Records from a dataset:
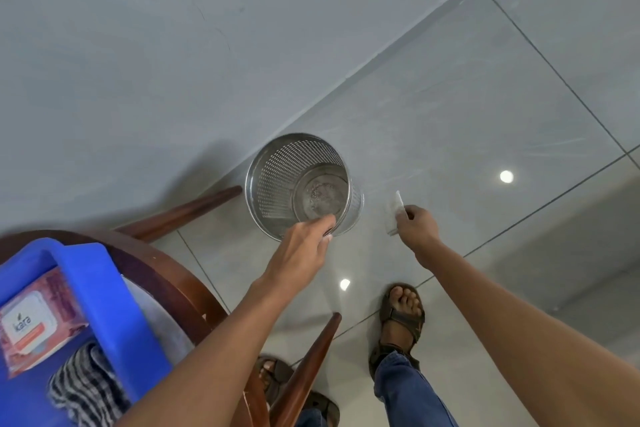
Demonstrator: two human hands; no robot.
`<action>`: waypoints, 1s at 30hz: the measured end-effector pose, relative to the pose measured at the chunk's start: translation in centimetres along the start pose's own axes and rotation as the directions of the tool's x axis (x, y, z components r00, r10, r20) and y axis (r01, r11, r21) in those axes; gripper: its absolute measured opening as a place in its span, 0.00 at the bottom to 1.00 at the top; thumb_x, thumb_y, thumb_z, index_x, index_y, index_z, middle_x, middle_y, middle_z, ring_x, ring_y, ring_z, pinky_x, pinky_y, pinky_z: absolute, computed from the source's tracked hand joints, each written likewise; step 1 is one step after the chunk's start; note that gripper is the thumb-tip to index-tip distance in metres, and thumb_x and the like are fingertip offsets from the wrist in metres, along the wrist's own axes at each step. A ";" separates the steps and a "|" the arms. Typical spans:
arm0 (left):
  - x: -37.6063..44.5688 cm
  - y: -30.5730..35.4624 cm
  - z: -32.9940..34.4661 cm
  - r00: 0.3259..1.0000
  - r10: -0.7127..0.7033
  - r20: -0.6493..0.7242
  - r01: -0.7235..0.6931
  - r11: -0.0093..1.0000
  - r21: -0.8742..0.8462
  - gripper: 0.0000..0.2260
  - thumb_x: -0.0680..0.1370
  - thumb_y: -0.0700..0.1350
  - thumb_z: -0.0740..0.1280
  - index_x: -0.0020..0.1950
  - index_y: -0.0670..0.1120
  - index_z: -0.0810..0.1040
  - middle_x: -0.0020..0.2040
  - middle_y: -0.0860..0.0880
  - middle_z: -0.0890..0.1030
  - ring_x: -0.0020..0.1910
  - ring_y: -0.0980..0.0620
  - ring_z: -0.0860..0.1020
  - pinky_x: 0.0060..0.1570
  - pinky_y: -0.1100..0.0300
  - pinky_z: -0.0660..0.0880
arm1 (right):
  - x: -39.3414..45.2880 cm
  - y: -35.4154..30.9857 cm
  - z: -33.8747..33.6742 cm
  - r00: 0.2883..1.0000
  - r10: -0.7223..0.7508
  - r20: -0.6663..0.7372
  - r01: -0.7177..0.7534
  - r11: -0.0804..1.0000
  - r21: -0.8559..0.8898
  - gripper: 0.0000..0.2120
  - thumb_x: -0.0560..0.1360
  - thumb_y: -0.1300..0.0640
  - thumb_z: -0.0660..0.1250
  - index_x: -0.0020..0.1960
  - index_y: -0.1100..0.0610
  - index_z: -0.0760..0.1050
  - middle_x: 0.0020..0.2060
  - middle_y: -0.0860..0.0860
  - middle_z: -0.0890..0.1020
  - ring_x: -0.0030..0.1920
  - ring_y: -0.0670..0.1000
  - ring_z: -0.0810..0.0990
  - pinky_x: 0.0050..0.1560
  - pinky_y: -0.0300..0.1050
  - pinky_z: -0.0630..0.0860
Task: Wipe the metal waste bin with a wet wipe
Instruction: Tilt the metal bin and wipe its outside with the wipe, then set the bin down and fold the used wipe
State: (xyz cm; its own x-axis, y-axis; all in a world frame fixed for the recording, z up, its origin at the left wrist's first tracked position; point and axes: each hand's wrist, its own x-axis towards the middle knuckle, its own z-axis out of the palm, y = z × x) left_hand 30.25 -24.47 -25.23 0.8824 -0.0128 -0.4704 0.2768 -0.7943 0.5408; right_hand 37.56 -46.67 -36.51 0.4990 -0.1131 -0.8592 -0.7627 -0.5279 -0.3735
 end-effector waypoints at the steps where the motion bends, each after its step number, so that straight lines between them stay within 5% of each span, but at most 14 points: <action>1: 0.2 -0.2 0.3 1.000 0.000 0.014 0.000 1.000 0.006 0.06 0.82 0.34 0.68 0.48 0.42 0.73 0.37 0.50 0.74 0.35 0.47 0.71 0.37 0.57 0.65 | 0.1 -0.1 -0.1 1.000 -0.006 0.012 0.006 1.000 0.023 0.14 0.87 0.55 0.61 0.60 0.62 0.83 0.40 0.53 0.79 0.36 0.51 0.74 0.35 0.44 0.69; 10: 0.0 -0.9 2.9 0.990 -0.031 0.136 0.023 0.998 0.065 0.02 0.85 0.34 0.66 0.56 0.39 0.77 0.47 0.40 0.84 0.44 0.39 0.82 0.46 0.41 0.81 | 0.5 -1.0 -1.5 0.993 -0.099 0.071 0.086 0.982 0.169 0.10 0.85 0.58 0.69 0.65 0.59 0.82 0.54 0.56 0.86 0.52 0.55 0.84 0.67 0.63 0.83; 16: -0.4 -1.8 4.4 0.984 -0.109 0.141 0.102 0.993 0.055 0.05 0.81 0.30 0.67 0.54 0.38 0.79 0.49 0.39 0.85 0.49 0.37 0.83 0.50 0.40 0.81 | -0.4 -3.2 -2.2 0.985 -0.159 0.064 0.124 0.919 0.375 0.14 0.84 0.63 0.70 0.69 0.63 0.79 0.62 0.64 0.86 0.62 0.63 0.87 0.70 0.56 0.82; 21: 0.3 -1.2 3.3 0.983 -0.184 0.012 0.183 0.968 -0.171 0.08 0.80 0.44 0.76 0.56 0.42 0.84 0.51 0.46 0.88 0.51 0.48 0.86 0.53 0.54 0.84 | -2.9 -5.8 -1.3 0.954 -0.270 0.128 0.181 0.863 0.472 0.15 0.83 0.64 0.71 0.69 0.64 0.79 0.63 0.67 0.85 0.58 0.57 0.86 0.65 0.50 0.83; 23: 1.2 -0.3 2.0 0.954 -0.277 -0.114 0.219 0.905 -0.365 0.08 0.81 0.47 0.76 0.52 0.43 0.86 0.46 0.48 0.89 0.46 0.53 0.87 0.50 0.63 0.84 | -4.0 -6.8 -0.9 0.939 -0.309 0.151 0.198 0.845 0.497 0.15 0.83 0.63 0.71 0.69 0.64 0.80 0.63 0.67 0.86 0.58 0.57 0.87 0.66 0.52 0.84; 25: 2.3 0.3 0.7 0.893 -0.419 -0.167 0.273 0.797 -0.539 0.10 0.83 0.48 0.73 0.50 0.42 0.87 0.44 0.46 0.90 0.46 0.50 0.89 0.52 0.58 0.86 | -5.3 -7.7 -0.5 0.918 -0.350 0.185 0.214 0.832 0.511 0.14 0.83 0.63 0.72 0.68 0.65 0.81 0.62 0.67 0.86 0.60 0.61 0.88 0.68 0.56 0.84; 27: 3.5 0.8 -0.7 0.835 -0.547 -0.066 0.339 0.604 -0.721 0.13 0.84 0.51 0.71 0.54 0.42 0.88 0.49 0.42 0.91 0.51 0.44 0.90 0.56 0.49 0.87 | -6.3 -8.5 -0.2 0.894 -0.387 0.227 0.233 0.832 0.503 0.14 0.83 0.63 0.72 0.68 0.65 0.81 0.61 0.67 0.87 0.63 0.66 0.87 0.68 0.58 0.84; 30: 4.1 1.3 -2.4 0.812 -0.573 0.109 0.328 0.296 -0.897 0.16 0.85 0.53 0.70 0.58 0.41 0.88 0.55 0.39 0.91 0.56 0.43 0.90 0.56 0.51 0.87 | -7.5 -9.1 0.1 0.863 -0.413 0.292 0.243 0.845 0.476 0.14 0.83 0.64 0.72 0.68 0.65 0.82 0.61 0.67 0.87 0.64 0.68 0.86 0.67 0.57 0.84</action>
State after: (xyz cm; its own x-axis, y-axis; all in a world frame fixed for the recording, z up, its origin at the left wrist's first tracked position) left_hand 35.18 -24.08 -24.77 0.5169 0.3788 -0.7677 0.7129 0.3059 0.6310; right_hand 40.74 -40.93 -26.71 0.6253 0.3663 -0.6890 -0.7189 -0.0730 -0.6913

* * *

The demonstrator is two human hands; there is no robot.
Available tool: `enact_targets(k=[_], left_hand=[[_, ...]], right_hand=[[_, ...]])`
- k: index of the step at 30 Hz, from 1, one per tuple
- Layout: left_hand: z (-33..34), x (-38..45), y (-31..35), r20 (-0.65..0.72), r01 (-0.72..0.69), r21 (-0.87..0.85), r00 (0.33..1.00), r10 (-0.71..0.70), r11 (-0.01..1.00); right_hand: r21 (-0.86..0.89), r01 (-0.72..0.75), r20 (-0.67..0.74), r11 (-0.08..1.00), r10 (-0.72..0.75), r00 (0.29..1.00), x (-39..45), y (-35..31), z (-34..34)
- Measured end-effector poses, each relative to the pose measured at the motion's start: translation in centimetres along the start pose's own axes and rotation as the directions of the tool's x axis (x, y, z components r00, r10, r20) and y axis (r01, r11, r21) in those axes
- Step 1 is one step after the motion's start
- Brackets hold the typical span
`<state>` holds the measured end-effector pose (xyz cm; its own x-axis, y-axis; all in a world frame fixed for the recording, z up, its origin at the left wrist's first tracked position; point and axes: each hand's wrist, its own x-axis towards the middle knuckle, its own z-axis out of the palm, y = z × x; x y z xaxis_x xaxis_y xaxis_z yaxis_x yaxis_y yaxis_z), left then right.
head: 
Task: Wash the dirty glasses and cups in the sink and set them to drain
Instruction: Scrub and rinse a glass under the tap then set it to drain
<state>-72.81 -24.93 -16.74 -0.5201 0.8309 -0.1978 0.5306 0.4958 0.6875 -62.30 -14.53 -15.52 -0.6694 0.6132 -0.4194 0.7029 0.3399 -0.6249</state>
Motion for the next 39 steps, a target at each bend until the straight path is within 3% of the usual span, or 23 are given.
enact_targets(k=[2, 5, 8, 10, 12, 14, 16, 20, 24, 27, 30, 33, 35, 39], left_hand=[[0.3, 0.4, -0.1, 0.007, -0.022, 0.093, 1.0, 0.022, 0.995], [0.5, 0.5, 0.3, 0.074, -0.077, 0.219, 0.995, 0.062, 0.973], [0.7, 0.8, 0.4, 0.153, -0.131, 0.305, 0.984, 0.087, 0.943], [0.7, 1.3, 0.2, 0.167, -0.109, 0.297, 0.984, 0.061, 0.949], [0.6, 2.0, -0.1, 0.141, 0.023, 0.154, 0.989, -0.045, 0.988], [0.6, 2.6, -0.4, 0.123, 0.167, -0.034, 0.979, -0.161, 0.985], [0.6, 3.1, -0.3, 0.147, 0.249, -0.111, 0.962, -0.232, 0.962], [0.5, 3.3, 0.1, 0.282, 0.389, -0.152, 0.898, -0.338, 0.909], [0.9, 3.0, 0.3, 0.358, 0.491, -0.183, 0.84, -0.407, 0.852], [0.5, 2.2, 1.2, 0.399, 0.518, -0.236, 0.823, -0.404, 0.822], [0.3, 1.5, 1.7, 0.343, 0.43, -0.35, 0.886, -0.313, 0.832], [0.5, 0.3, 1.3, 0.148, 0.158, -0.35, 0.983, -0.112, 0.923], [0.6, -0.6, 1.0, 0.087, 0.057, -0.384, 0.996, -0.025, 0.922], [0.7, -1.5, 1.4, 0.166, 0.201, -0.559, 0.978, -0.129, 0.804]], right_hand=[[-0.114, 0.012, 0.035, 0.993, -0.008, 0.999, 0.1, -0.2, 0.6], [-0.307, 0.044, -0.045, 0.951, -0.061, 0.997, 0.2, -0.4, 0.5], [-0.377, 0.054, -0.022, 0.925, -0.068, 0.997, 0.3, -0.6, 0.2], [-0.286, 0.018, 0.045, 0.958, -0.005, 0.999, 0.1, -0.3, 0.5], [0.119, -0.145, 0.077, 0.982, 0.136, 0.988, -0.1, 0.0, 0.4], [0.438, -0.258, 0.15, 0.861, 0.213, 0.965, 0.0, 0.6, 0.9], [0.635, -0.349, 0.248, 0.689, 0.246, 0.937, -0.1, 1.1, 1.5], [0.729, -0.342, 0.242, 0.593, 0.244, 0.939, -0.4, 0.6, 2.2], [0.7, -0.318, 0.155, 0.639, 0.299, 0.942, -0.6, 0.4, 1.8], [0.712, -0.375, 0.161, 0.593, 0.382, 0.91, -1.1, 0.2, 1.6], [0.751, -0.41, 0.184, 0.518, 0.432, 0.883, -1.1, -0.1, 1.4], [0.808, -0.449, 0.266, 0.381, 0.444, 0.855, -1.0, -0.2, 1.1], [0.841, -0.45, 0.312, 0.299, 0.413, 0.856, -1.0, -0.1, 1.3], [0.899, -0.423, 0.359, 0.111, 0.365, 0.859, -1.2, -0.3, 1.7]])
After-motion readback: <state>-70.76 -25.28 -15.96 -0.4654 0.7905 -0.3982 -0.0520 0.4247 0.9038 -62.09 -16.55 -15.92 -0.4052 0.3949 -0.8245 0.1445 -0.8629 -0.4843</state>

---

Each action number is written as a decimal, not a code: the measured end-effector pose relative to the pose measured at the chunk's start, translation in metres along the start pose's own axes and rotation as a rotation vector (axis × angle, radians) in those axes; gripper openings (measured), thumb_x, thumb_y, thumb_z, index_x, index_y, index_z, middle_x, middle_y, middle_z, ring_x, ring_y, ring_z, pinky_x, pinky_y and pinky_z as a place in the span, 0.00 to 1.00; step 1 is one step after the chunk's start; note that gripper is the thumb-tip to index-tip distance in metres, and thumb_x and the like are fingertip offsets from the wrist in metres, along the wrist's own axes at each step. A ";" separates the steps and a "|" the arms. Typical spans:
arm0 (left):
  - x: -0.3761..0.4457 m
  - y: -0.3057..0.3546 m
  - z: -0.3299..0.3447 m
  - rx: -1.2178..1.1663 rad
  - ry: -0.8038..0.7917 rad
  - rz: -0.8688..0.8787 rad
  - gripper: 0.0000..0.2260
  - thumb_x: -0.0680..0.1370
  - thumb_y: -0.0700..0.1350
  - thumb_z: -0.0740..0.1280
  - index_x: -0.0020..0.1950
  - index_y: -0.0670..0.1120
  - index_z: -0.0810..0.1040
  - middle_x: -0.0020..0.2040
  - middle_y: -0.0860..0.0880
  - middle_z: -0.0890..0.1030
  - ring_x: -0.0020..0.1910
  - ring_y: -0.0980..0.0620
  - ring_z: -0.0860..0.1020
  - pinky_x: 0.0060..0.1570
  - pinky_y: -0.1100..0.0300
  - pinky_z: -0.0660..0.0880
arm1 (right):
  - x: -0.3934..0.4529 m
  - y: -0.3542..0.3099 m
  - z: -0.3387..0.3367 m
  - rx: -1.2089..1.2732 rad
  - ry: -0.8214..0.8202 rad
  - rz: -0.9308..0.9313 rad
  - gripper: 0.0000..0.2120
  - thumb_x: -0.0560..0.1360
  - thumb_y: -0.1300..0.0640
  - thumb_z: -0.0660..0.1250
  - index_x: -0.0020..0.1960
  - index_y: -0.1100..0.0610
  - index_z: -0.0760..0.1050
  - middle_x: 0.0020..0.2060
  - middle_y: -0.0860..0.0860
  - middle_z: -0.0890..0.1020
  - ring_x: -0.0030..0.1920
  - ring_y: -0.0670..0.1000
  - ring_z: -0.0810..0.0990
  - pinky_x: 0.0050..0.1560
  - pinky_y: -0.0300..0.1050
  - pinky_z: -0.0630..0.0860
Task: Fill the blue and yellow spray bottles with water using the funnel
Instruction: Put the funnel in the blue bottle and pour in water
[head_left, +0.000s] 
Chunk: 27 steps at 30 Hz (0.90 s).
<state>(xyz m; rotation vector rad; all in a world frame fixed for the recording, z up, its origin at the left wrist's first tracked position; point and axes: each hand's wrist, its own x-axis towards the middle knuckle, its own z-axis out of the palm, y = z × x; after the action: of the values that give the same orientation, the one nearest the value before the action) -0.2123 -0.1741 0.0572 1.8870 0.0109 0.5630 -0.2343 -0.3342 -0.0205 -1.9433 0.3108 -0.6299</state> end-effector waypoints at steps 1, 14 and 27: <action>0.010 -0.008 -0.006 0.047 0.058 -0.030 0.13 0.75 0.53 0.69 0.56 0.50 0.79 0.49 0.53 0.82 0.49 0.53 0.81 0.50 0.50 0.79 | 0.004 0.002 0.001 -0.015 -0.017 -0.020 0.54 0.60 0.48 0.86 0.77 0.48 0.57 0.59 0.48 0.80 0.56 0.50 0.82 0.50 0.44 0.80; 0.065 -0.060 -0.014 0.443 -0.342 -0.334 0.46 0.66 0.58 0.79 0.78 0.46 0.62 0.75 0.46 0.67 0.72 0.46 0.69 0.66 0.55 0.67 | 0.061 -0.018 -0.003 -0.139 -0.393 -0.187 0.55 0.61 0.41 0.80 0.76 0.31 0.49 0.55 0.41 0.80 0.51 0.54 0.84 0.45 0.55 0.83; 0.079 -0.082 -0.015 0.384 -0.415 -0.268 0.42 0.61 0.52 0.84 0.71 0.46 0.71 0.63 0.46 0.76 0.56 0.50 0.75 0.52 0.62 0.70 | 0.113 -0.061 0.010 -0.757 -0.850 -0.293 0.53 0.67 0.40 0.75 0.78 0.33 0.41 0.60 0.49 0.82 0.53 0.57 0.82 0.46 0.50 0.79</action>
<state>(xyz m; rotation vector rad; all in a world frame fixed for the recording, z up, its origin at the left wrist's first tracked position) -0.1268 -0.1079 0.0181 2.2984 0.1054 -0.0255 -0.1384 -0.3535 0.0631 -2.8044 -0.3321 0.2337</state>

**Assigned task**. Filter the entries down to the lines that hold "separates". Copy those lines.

**The answer**.
`<action>`: waypoints, 1s at 30hz: the measured end-effector pose, relative to the pose measured at the chunk's start: translation in centimetres along the start pose's own axes and rotation as the directions of the tool's x axis (x, y, z components r00, r10, r20) and y axis (r01, r11, r21) in those axes; gripper: its absolute measured opening as a place in its span, 0.00 at the bottom to 1.00 at the top; thumb_x, thumb_y, thumb_z, index_x, index_y, index_z, middle_x, middle_y, middle_z, ring_x, ring_y, ring_z, pinky_x, pinky_y, pinky_z: absolute, computed from the source's tracked hand joints, each written likewise; step 1 is one step after the chunk's start; note that gripper is the thumb-tip to index-tip distance in metres, and thumb_x and the like are fingertip offsets from the wrist in metres, along the wrist's own axes at each step. A ";" separates the steps and a "|" the arms. Typical spans:
Each action number is written as a decimal, not a code: the measured end-effector pose relative to the pose measured at the chunk's start, translation in metres along the start pose's own axes and rotation as a rotation vector (axis × angle, radians) in those axes; gripper openings (measured), thumb_x, thumb_y, thumb_z, index_x, index_y, index_z, middle_x, middle_y, middle_z, ring_x, ring_y, ring_z, pinky_x, pinky_y and pinky_z as a place in the span, 0.00 to 1.00; step 1 is one step after the chunk's start; note that gripper is the thumb-tip to index-tip distance in metres, and thumb_x and the like are fingertip offsets from the wrist in metres, along the wrist's own axes at each step. A ";" separates the steps and a "|" the arms. Typical spans:

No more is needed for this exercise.